Galileo tells Cardinal Baronius: "The intention of the Holy Spirit is to teach us how one goes to heaven, not how the heavens work." In anything to do with cosmology, the writers of the Bible had to "adapt to the capacities of ordinary men", using the "method of communication" of the time.
Galileo has the conviction that the Holy Scriptures, and respectively the Book of Nature, cannot be divergent, as two that have the same author. Through the intermediary of his second principle, he concerns himself with searching for an optimal interpretation of the Scriptures in case of those inevitable situations of inconsistency between the theological vision and the scientific one. Galileo claims that if a scientific theory related to a scriptural subject can be demonstrated with certainty, a metaphorical explanation of the Scriptures is preferable to a literal one.
Identifying key-issues in the scientific method: experiment, model, theory, paradigm
Today, along with the precise definition of the scientific method of knowledge, the meeting between science and theology can be seen as one between two paths to knowledge, each with different objects and methodologies. Science is developed by searching the material universe, that is to say, nature, or "the material world, whether organic or inorganic". Meanwhile, theology searches first and foremost for sainthood as the way to live in God, and, only secondly does it search for the meaning of knowing the material universe through the prism of religious experience.
Consequently, for science, the object of knowledge is the world, while for theology, it is God, with the world taking second place. The scientific method permits the articulation of an intellectual construct that represents and understands the world through the participation of the human compartment named the intellect. Theology searches the experience of meeting God, an experience in which the human person participates as a whole.
Both science and theology propose a coherent, internally consistent image of reality. The claim of some that the two paths differ because the former is based on observation and the latter on authority has no basis in reality. At the core of each of them is experience, even if that experience is qualitatively different, and at the same time, both include authority across the range of ways they manifest themselves. The mystical life is fundamentally experiential, and the construction of authority in the Church starts with the concrete reality of the experience of divine presence. Science, while also experimental, does not exclude authority; the results obtained by science are often accepted through an act of trust in authority and in the professional probity of those who are part of the scientific community.

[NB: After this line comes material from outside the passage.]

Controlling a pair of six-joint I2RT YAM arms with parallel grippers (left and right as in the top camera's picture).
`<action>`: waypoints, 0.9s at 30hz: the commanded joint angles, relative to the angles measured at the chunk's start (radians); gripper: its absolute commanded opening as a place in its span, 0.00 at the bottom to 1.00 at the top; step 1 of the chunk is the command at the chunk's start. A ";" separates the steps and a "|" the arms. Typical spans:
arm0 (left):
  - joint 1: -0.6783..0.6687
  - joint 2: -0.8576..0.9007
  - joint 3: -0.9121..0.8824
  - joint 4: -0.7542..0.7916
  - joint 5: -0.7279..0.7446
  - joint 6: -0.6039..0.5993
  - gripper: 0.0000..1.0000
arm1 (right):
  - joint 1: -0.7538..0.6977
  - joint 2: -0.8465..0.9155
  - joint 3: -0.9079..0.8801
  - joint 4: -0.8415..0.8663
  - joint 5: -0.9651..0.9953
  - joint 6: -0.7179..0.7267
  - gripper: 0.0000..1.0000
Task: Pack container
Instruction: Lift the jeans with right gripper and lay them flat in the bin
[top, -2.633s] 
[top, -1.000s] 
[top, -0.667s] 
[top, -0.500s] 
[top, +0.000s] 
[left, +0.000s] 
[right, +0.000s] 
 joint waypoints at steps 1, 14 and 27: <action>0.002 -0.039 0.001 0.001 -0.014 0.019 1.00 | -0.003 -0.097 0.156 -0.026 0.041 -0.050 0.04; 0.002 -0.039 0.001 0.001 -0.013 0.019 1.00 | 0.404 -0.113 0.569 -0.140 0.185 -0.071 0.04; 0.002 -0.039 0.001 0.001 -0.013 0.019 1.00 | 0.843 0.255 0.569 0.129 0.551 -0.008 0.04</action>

Evidently, this trust is based in the verifiable and trans-subjective character of scientific results.
If science focuses its attention on the physical universe, on the human exterior that is accessible through the senses, theology fixes its regard on the renewal of the inner man, the transformation of the human-interior reality. This makes us distinguish between the domain of competence of science, which belongs to the human exterior, and that of theology, which belongs rather to human inwardness. This distinction, however, holds some nuances. Just as the knowledge of the surrounding world structures the interior of the human being, training him to a state of “becoming”, a change of the interior universe through a spiritual discipline gives birth to a new way of life in the world, with an impact upon the material world. There is an interdependence and an inter-relationship between the exterior and the interior. In the same vein, there are voices that want to place theology in the area of subjectivity and science in that of objectivity. This distinction is not absolute. It's uncontestable that one of the most objective aspects of the world is the fact that man is subjective. Science cannot capture him, it can only "describe" him through objective principles. The objectivity of science, however, pays the price of simplifying its vision of the world through the elimination of what are considered secondary aspects, a vision that is known and taken as such. Meanwhile, in theology the landmarks of objectivity are dependent on collaboration with the rationalities of God that are ciphered into the world, rationalities that are discoverable through the working of grace.

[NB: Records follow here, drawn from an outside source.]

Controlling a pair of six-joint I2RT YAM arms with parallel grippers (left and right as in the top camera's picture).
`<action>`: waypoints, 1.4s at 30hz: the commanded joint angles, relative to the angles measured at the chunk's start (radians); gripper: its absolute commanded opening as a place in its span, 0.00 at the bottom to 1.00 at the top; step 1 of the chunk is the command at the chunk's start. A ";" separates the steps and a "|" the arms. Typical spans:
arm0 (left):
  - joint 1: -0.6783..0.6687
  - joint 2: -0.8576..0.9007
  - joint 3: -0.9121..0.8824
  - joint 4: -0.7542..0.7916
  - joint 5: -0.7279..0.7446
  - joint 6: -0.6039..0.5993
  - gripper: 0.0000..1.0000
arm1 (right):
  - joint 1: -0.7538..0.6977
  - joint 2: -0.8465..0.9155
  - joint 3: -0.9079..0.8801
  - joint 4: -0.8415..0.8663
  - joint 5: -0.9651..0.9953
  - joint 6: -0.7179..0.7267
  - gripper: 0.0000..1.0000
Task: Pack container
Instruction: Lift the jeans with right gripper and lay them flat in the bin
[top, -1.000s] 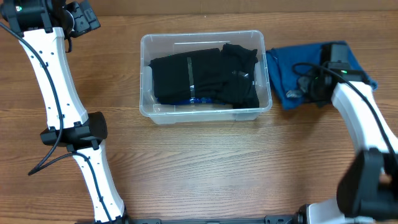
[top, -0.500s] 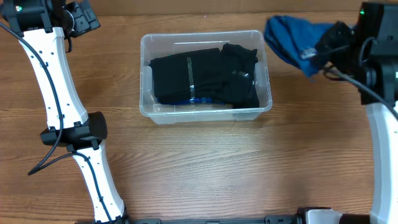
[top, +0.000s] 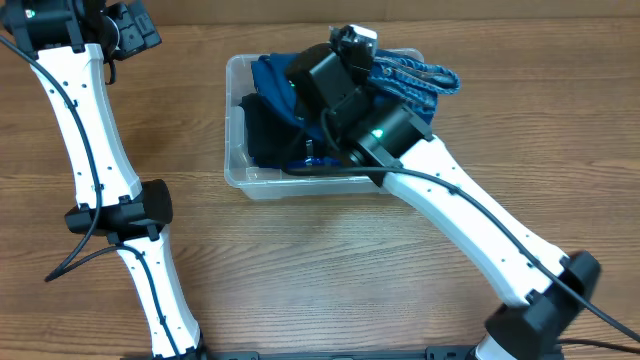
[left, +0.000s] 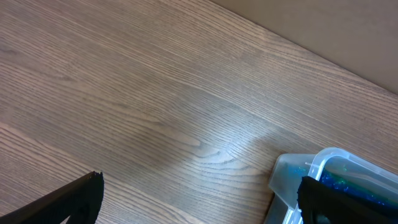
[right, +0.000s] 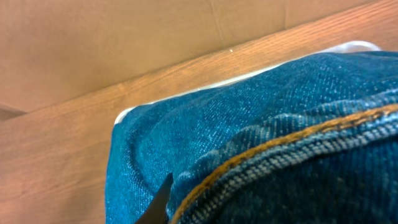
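Observation:
A clear plastic container (top: 232, 150) sits at the table's middle back with black clothes (top: 262, 125) inside. My right gripper (top: 320, 82) hangs over the container's back half, shut on blue jeans (top: 410, 80). The jeans drape across the bin's back left and stick out past its right back corner. Denim with an orange seam (right: 280, 155) fills the right wrist view, with one dark fingertip (right: 163, 200) showing. My left gripper (left: 199, 205) is open with nothing in it, far left of the container near the back corner (top: 128, 30).
The container's near-left corner (left: 311, 177) shows at the lower right of the left wrist view. My right arm (top: 470, 230) stretches diagonally from the front right across the table to the bin. A brown wall runs behind the table (right: 124, 50).
My right gripper held the bunched jeans just right of the container; now it holds them over the container's back half. The left arm has not moved.
The jeans lay folded flat on the table right of the container, with my right gripper at their left edge. Then the gripper was pressed into the denim. Then the jeans hung bunched in it beside the bin, and now over it.

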 joint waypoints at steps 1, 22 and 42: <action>0.002 -0.039 0.001 0.001 -0.013 0.019 1.00 | 0.000 -0.003 0.065 0.115 0.105 -0.084 0.04; 0.002 -0.039 0.001 0.002 -0.014 0.019 1.00 | 0.148 0.084 0.060 -0.275 -0.343 0.143 0.69; 0.002 -0.039 0.001 0.001 -0.013 0.019 1.00 | -0.204 0.154 -0.288 -0.113 -0.360 -0.154 0.64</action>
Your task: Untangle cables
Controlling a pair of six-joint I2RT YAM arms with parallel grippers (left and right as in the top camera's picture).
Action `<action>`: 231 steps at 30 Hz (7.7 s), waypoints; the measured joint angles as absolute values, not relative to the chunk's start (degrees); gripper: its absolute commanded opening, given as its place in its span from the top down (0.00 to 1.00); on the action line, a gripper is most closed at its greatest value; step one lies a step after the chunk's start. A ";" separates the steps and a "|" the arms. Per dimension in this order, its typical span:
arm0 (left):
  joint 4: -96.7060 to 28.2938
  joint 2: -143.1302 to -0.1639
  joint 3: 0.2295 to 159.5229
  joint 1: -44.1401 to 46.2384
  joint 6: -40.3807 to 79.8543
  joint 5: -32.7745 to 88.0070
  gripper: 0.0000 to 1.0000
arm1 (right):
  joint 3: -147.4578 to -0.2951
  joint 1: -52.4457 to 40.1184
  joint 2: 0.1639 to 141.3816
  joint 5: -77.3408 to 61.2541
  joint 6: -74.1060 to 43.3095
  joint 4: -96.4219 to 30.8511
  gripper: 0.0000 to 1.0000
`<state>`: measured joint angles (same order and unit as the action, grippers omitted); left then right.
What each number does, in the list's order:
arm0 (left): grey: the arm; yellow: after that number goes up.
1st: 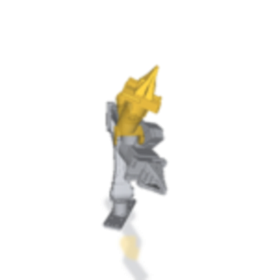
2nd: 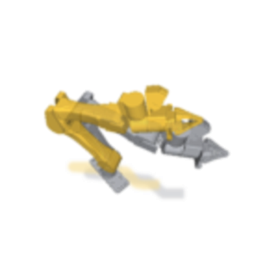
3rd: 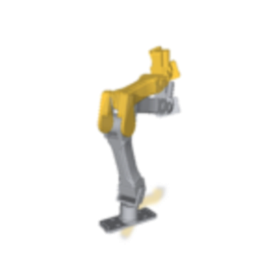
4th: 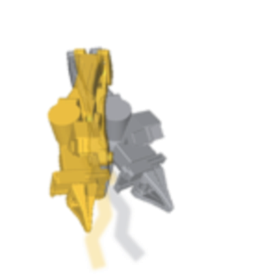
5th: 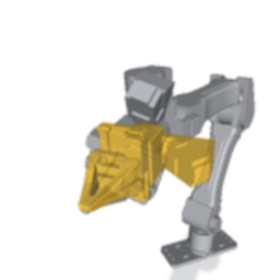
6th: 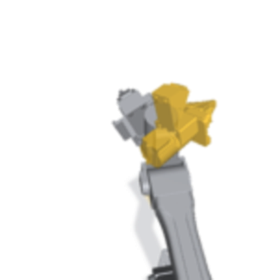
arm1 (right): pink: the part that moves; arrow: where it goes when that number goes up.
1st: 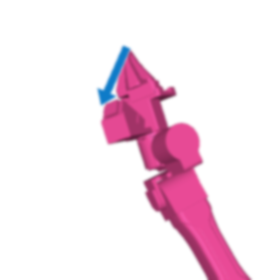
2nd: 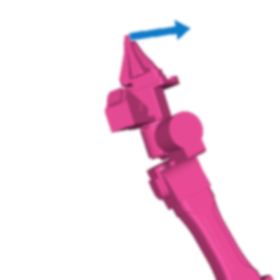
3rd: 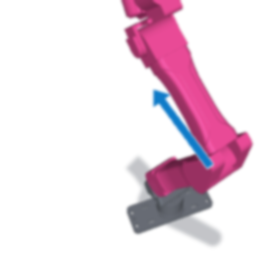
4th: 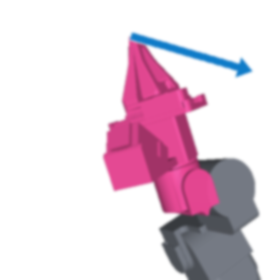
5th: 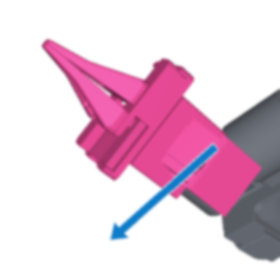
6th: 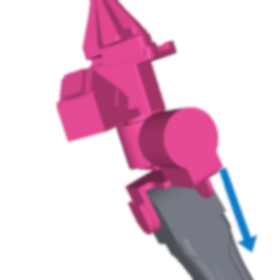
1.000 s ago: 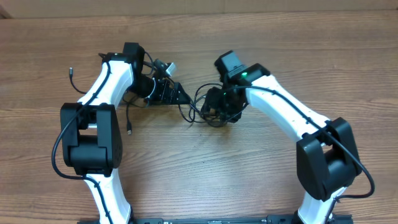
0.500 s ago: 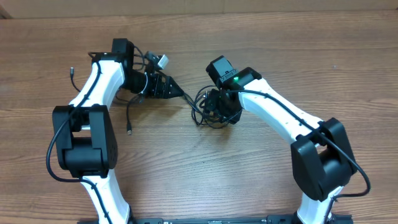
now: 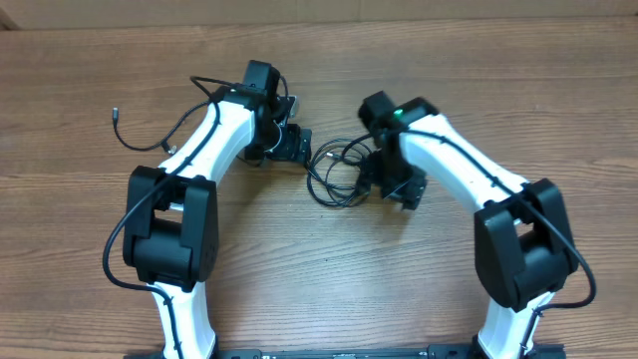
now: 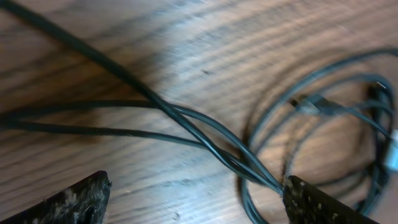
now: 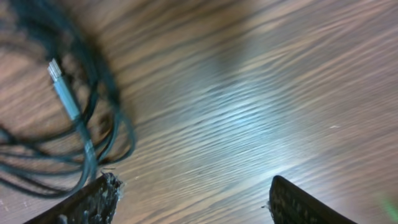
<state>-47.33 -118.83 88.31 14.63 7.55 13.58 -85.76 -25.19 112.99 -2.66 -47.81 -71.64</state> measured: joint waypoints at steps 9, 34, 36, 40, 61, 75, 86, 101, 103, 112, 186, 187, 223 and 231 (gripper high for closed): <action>-42.83 -118.83 85.30 14.61 11.66 8.08 0.12 | -86.52 -25.96 112.99 -6.72 -48.73 -66.11 0.51; -41.47 -118.83 84.66 15.22 11.94 9.50 0.03 | -77.73 -35.92 112.90 1.58 -81.62 -54.96 0.48; -41.47 -118.83 84.66 15.42 11.94 9.69 0.03 | -76.07 -35.92 112.90 1.89 -81.91 -54.83 0.48; -41.01 -118.83 84.66 15.40 11.94 9.85 0.04 | -73.25 -35.92 112.49 1.89 -82.37 -55.22 0.45; -52.07 -119.92 88.95 15.40 7.07 20.10 0.25 | -70.81 -34.94 111.26 -1.10 -79.22 -62.41 0.40; -46.87 -120.05 85.41 22.94 15.20 21.82 0.48 | -70.70 -34.89 111.15 -2.02 -79.22 -61.08 0.40; -41.98 -120.01 82.59 23.62 26.94 16.01 0.66 | -70.70 -34.89 111.15 -2.76 -79.22 -60.01 0.40; -37.87 -119.15 80.51 23.57 30.79 9.78 0.96 | -70.65 -34.89 111.15 -4.05 -78.30 -59.22 0.67; -40.10 -119.15 81.10 23.24 30.04 10.04 0.96 | -70.65 -34.79 111.18 -4.56 -75.66 -59.68 0.78; -46.04 -119.83 83.74 15.81 26.81 10.70 0.96 | -75.85 -31.51 111.28 -6.26 -64.12 -62.72 0.96; -49.71 -119.94 83.96 -2.35 8.80 37.74 0.96 | -72.93 -24.99 111.28 3.14 -53.95 -49.15 0.00; -50.06 -119.92 83.96 -2.35 10.96 34.72 0.96 | -72.93 -24.71 111.28 2.98 -53.98 -49.54 0.00; -48.71 -119.94 84.05 9.15 11.09 23.14 0.96 | -76.71 -15.05 115.35 7.27 -44.23 -71.72 0.00; -49.15 -119.94 84.05 5.54 10.50 21.37 0.96 | -76.79 -12.49 115.63 16.34 -47.88 -76.07 0.00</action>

Science makes use of experimental observations to construct a theoretical explanatory framework:
"Science has the objective of constructing a theoretical framework to best describe the facts and the dates derived through observations and measurements. Theories are developed to explain facts. Theories evolve, and they are constantly modified to accommodate new facts as these are demonstrated by evidence and as their validity is confirmed."
To understand how science functions, a few preliminary distinctions impose themselves. When we talk about science today in a generic way, we are thinking about the large spectrum of scientific disciplines - different, varied, and autonomous in their fields of competence, with differing notions and strategies and which are the effects of historical accumulations. We also think of their unifying principle, which is a methodological one. In spite of their variety, the sciences possess a common denominator: a single method of work named the scientific method of approaching research, unanimously accepted by the scientific community:
"The scientific method is unique and invariable: it has not changed since the works of Galileo and other founders of modern science. That does not mean that this scientific method might not change someday; but this change could take place only under the pressure of the absolute necessity to include experimental data and not on the say-so of some scientist or philosopher."

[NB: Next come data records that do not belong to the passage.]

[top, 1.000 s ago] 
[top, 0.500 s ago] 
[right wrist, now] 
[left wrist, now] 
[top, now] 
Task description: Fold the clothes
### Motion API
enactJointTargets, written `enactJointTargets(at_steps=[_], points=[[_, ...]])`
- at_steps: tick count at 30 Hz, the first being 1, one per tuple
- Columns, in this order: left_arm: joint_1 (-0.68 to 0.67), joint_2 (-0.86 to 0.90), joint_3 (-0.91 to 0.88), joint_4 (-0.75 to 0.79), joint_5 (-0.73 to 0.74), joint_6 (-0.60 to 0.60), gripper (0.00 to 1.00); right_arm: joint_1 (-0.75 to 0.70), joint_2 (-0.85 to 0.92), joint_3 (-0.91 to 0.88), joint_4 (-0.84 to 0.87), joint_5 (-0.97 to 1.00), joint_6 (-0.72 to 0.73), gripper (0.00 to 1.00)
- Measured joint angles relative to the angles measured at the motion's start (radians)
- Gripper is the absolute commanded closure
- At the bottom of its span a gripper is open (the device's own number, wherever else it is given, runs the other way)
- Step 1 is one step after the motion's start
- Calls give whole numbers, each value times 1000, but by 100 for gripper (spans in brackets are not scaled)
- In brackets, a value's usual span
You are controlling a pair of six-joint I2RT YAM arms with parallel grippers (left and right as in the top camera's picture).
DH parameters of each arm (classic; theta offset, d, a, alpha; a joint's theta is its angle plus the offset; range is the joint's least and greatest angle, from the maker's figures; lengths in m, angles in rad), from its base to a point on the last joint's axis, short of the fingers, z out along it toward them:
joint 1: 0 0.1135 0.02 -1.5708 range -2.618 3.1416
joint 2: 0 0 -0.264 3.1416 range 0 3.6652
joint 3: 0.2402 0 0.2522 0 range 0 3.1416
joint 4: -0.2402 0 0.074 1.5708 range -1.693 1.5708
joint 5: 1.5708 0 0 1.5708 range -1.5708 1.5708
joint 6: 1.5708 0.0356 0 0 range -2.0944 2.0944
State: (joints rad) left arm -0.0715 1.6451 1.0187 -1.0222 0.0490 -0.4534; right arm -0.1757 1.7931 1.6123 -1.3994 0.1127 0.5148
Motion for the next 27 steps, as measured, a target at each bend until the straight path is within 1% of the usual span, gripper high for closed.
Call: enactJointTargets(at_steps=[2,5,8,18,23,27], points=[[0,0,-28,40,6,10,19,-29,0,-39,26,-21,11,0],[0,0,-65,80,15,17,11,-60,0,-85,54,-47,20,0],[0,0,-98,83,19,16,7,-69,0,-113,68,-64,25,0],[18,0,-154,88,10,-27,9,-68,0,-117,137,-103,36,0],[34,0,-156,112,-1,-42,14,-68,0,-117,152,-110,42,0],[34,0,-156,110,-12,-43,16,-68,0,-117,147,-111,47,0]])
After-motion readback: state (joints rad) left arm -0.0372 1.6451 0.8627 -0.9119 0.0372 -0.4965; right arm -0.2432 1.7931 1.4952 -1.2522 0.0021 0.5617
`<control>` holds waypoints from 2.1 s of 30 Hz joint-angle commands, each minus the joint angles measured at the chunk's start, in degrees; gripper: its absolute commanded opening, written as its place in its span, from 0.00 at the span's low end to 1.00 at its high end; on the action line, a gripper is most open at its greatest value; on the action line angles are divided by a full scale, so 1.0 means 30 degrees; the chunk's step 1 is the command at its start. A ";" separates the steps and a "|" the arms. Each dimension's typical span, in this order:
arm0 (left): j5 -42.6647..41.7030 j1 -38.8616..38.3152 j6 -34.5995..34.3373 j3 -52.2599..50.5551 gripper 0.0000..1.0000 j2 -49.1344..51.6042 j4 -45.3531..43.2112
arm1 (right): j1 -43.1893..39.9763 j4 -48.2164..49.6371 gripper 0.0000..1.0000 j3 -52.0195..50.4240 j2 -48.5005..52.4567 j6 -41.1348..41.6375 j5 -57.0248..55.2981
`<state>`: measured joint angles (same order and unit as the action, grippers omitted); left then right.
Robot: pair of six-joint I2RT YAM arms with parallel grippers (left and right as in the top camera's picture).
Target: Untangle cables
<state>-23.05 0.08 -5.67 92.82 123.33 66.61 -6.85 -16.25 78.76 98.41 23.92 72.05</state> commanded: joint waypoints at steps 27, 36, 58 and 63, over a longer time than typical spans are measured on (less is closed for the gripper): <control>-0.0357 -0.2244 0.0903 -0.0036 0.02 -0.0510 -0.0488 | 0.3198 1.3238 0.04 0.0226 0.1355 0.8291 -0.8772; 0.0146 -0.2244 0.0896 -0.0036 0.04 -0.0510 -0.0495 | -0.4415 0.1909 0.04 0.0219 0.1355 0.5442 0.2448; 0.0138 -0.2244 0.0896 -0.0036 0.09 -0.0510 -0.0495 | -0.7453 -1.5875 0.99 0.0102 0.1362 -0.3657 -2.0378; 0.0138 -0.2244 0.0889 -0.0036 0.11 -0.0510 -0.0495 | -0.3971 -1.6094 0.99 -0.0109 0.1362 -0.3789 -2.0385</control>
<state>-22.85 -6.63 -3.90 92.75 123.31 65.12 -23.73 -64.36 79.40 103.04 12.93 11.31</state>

This method wishes to be trans-subjective. Any man initiated in the mechanism of the development of scientific knowledge can apply it in order to arrive at coherent, verifiable results. Beyond the creativity of a person or of a team, which is related to the way in which nature is "asked" (and which determines the type of experiment proposed), the data obtained is verifiable. In this sense, the role of the scientific community is extremely important. Once the research is done, the results are communicated to the scientific community with the goal of benefiting from a critical community spirit. In science, systemic doubt is a condition for rigor, and verifiability is dependent not so much on the person, but on the community. It wishes to be independent of any factors such as values that are linked to the person's subjectivity. The absence of such values is a necessary condition, especially in the stage of verifying the objectivity of a research project. The rationality behind this is the following: "We believe that nature functions after certain "laws" that are independent of human wishes, and scientific results are notoriously untrustworthy when the influence of human inclinations was not adequately controlled."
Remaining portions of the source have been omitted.